YOUR GOAL. Throughout the listing below, show every line in which "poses" occurs.

DATA PROVIDED.
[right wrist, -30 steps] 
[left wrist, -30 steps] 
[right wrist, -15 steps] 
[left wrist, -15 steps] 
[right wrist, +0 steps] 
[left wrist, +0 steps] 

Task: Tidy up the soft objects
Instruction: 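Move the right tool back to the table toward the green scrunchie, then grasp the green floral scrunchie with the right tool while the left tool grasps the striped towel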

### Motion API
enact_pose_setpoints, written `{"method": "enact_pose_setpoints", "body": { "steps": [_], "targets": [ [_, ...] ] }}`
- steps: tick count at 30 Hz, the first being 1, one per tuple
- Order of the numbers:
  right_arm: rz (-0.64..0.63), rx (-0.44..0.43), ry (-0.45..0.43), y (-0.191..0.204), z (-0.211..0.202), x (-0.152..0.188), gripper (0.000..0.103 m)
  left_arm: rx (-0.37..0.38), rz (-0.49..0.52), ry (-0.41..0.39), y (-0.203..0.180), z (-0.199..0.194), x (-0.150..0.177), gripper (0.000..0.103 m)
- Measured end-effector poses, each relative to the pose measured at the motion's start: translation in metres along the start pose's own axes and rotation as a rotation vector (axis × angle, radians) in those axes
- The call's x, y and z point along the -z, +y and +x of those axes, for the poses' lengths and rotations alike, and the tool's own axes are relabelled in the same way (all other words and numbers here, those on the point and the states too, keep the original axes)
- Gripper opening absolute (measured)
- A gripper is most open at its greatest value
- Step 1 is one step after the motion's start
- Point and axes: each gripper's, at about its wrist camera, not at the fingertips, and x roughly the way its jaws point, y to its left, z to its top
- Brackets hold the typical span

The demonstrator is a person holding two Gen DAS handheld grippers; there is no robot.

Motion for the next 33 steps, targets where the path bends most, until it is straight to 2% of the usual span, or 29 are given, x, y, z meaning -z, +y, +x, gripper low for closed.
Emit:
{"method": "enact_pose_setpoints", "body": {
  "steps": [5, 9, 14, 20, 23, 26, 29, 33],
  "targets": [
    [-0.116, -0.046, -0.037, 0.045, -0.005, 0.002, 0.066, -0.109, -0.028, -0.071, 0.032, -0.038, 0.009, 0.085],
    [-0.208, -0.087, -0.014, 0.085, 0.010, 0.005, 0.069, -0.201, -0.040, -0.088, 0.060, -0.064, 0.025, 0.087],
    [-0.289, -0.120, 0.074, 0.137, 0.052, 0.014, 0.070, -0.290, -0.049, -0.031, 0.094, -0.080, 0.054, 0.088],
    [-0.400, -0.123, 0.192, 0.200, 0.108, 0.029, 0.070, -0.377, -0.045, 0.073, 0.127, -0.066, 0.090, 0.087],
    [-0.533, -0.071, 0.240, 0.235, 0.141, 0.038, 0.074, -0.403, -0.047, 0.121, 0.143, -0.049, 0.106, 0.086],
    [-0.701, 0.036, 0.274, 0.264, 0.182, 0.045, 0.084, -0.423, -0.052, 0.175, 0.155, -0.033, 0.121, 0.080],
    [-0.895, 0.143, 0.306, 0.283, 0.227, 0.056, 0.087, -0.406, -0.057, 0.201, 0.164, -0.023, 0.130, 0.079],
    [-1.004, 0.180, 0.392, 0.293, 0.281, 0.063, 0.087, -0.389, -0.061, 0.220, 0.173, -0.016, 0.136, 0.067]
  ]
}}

REPLY TO THE TASK.
- Measured end-effector poses, each relative to the pose measured at the motion's start: translation in metres along the start pose's own axes and rotation as a rotation vector (axis × angle, radians) in those axes
- The call's x, y and z point along the -z, +y and +x of those axes, for the poses' lengths and rotations alike, and the tool's own axes are relabelled in the same way (all other words and numbers here, those on the point and the states too, keep the original axes)

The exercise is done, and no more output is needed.